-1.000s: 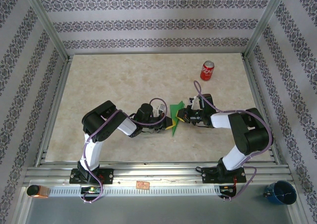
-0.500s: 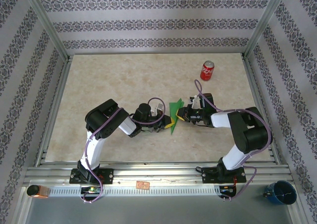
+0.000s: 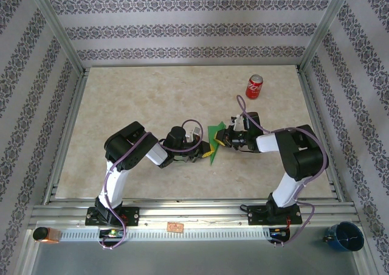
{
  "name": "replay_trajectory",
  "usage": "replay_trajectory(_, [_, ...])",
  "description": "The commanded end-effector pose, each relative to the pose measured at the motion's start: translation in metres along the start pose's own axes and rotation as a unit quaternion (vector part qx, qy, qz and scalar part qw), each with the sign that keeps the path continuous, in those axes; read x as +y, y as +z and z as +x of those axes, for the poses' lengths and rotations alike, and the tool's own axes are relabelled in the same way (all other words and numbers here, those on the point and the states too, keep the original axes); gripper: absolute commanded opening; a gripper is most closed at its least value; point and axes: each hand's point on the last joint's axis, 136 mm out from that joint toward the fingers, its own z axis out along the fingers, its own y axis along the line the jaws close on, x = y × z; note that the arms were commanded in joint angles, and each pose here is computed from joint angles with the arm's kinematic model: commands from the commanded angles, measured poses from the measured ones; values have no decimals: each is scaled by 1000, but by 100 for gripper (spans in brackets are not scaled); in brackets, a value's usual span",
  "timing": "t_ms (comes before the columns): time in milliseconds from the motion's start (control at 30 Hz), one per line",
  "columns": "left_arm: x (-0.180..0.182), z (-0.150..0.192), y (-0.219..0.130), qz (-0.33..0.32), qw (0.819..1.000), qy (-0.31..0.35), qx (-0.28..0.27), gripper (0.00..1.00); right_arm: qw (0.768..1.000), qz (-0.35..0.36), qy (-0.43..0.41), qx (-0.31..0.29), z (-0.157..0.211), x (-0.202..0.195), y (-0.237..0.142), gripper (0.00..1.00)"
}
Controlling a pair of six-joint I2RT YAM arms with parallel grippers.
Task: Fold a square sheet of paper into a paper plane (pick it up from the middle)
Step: Fold the wing for the fifth time at the center of the table.
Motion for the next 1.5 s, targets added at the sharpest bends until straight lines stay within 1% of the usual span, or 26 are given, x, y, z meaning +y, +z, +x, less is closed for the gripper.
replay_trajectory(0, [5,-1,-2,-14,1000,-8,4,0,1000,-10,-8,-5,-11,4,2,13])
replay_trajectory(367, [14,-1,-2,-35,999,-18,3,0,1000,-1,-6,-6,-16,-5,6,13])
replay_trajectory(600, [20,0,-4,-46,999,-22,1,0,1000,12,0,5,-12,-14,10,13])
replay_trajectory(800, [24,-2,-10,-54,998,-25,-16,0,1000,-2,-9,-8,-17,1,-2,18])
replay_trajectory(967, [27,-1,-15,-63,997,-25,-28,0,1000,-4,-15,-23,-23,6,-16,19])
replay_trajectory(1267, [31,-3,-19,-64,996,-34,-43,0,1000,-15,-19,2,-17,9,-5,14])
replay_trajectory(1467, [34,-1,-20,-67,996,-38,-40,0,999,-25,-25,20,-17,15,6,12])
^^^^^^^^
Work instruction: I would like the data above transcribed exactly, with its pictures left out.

Task solution:
-1.000s: 
-0.500s: 
+0.000s: 
{
  "name": "replay_trajectory",
  "usage": "replay_trajectory(_, [_, ...])",
  "description": "The commanded end-effector pose, each relative to the pose measured at the motion's start: translation in metres along the start pose's own axes and rotation as a unit quaternion (vector part qx, qy, qz and scalar part qw), each with the sign that keeps the path continuous, in those axes; read x as +y, y as +z and z as +x of those axes, for the poses' lengths and rotations alike, and the tool's own axes are relabelled in the same way (all other words and numbers here, those on the point and the states too, keep the original axes); gripper: absolute commanded opening; a gripper is most closed at its least value; point and axes: each hand's point on the last joint's axis, 136 mm out from that joint toward the fingers, its own z axis out along the fingers, its own y axis along the line the jaws close on, x = y × z; note that the arms were commanded in joint angles, and each pose here is computed from joint angles with the arm's kinematic model: commands from the commanded angles, measured poses from the measured ones; values have no decimals: each is scaled by 1000, but by 100 for gripper (spans in brackets are not scaled); in brackets, a value's usual span",
  "timing": "t_ms (comes before the columns): time in milliseconds from the motion's start (control at 30 Hz), one per line",
  "columns": "left_arm: x (-0.180..0.182), z (-0.150..0.192), y (-0.219..0.130), qz (-0.33..0.32), qw (0.819..1.000), qy (-0.31..0.35), qx (-0.28..0.27), gripper (0.00..1.00); right_arm: qw (0.768..1.000), qz (-0.35..0.36), qy (-0.43..0.41), qx (-0.31..0.29), z (-0.157..0.211), x (-0.202..0.195), y (-0.237..0.142), gripper (0.00..1.00)"
}
Controlling a pair of six-joint I2RT YAM arms with parallel grippers.
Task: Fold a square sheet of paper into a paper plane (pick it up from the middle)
Step: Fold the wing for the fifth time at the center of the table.
Motion for the next 1.5 s, targets added at the sharpest bends until straight lines stay within 1% of the usual span, or 26 are given, x, y, z meaning +y, +z, +x, less is closed for the gripper.
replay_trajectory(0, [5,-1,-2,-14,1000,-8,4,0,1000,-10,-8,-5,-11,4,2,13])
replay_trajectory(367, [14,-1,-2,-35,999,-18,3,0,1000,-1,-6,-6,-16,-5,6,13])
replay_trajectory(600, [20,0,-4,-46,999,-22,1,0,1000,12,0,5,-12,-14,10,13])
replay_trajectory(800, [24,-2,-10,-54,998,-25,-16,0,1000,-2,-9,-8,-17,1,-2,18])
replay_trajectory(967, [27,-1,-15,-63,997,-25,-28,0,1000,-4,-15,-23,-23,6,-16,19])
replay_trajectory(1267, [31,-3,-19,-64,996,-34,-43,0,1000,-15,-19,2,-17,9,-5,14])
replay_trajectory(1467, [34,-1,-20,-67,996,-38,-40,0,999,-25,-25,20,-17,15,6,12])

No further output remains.